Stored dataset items
--- START ---
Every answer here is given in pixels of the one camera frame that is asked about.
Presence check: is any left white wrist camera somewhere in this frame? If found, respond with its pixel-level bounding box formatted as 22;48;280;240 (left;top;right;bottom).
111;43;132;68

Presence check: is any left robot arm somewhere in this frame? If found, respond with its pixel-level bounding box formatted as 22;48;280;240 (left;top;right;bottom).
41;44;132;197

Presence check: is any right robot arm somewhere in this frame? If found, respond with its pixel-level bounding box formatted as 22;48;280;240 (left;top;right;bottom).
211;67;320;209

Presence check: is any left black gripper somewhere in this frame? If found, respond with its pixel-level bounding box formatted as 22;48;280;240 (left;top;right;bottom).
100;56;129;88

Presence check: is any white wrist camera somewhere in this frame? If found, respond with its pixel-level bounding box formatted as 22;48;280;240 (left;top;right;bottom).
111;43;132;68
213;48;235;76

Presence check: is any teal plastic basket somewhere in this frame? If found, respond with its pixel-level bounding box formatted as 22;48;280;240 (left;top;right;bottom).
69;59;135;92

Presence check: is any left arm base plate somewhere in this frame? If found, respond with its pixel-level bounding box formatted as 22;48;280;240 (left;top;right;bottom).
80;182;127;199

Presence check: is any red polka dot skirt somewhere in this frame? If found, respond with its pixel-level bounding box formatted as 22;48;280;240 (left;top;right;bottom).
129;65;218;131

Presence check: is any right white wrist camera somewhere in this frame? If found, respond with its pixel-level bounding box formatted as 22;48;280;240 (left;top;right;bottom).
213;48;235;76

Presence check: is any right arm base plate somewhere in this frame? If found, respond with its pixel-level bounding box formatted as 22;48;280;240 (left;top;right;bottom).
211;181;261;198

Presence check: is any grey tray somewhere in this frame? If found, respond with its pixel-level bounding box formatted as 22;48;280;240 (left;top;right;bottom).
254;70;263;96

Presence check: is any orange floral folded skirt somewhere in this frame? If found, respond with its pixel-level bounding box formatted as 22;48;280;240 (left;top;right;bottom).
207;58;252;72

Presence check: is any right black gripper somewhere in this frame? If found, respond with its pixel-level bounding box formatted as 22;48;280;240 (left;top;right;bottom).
--- END ---
WHAT NEEDS TO BE DONE
The answer must consist of all the entries, copied exactly.

ANSWER TO THIS EXERCISE
Every answer here is given in pixels of the one camera frame that is asked about.
Presence check: is any left white wrist camera somewhere in this frame? If found, respond with its pixel-level bounding box formatted as 22;48;280;240 (left;top;right;bottom).
111;43;132;68

Presence check: is any left robot arm somewhere in this frame? If found, respond with its pixel-level bounding box formatted as 22;48;280;240 (left;top;right;bottom).
41;44;132;197

Presence check: is any right robot arm somewhere in this frame? If found, respond with its pixel-level bounding box formatted as 22;48;280;240 (left;top;right;bottom).
211;67;320;209

Presence check: is any left black gripper somewhere in this frame? If found, respond with its pixel-level bounding box formatted as 22;48;280;240 (left;top;right;bottom).
100;56;129;88

Presence check: is any white wrist camera somewhere in this frame? If found, respond with its pixel-level bounding box formatted as 22;48;280;240 (left;top;right;bottom).
111;43;132;68
213;48;235;76

Presence check: is any teal plastic basket somewhere in this frame? If found, respond with its pixel-level bounding box formatted as 22;48;280;240 (left;top;right;bottom).
69;59;135;92

Presence check: is any left arm base plate somewhere in this frame? If found, respond with its pixel-level bounding box formatted as 22;48;280;240 (left;top;right;bottom).
80;182;127;199

Presence check: is any red polka dot skirt somewhere in this frame? If found, respond with its pixel-level bounding box formatted as 22;48;280;240 (left;top;right;bottom).
129;65;218;131

Presence check: is any right white wrist camera somewhere in this frame? If found, respond with its pixel-level bounding box formatted as 22;48;280;240 (left;top;right;bottom).
213;48;235;76

Presence check: is any right arm base plate somewhere in this frame? If found, respond with its pixel-level bounding box formatted as 22;48;280;240 (left;top;right;bottom).
211;181;261;198

Presence check: is any grey tray somewhere in this frame? If found, respond with its pixel-level bounding box formatted as 22;48;280;240 (left;top;right;bottom).
254;70;263;96

Presence check: is any orange floral folded skirt somewhere in this frame? If found, respond with its pixel-level bounding box formatted as 22;48;280;240 (left;top;right;bottom).
207;58;252;72

Presence check: is any right black gripper somewhere in this frame? If found, respond with its pixel-level bounding box formatted as 22;48;280;240 (left;top;right;bottom).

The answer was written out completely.